Re: overseer queue clogged

Mark Miller Fri, 15 Mar 2013 21:42:01 -0700

On Mar 16, 2013, at 12:30 AM, Gary Yngve <gary.yn...@gmail.com> wrote:


> I will upgrade to 4.2 this weekend and see what happens.  We are on ec2 and
> have had a few issues with hostnames with both zk and solr. (but in this
> case i haven't rebooted any instances either)

There is actually a new feature in 4.2 that lets you specify arbitrary node 
names so that new ips can take over for old nodes.

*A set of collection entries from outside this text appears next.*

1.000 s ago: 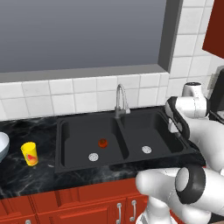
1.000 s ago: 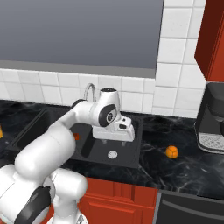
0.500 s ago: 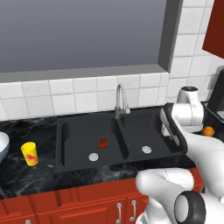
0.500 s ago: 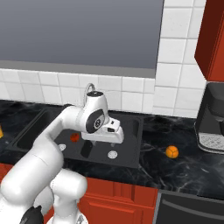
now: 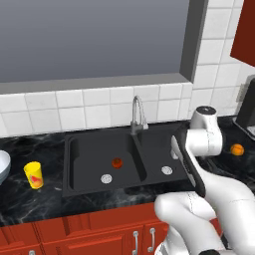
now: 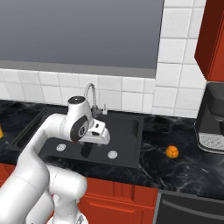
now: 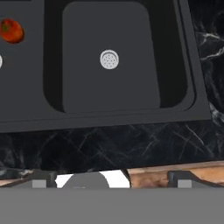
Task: Remove the tomato and orange from the sink. Then move the bowl and cup from the counter to the sink for washing.
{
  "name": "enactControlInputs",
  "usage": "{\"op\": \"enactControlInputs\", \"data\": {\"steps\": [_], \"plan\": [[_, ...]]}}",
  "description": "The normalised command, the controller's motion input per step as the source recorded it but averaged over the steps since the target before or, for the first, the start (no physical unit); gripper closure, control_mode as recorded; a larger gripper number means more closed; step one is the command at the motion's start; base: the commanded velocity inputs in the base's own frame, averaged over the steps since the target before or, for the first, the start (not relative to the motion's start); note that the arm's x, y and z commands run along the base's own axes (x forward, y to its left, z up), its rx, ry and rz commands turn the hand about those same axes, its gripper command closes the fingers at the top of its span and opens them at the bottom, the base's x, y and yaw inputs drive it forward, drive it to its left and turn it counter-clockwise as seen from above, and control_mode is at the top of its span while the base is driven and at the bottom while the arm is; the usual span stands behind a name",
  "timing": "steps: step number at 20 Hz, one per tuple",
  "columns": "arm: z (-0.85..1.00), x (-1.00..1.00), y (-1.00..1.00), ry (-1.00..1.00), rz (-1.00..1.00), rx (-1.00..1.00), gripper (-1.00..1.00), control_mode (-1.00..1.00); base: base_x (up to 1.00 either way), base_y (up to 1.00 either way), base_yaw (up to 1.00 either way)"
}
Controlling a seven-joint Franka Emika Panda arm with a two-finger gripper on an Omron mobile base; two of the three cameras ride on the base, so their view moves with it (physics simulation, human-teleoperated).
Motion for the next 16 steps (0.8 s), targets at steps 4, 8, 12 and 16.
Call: {"op": "enactControlInputs", "data": {"steps": [4, 8, 12, 16], "plan": [[0.00, 0.00, 0.47, -0.04, 0.00, 0.00, -1.00, -1.00, 0.00, 0.00, 0.00], [0.02, 0.00, 0.46, -0.03, -0.01, 0.00, -1.00, -1.00, 0.00, 0.00, 0.00], [0.03, 0.00, 0.43, -0.03, 0.00, 0.00, -1.00, -1.00, 0.00, 0.00, 0.00], [0.03, 0.00, 0.43, -0.04, 0.00, 0.00, -1.00, -1.00, 0.00, 0.00, 0.00]]}}
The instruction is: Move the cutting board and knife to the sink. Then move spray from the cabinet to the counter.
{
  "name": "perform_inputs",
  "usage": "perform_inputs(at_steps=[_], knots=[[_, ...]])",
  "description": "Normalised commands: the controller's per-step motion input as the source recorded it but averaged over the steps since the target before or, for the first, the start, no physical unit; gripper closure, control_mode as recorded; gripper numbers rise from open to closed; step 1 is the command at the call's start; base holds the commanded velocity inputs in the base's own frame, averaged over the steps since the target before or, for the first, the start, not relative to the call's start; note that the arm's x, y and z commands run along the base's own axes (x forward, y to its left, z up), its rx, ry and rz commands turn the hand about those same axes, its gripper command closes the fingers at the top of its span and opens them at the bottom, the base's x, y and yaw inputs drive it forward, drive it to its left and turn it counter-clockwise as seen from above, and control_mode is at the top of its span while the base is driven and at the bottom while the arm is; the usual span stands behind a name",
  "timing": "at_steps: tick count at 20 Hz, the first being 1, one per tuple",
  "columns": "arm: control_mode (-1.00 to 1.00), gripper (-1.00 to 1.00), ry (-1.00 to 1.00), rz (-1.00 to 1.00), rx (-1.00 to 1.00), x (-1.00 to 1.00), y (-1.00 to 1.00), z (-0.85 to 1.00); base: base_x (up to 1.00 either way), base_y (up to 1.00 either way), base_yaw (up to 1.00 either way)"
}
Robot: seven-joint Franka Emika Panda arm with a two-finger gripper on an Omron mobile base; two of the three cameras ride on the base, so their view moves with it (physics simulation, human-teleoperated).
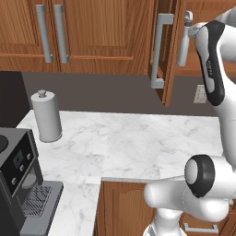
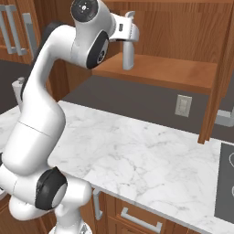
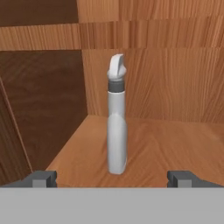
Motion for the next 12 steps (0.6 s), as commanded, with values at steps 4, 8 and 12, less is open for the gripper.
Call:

You just have to do this up 
front...

> 
> it's relatively a pain to do the upgrade because we have a query/scorer
> fork of lucene along with supplemental jars, and zk cannot distribute
> binary jars via the config.

There is a JIRA issue for this and it's on my list if no one gets it in before 
me.

> 
> we are also multi-collection per zk... i wish it didn't require a core
> always defined up front for the core admin?  i would love to have an
> instance have no cores and then just create the core i need..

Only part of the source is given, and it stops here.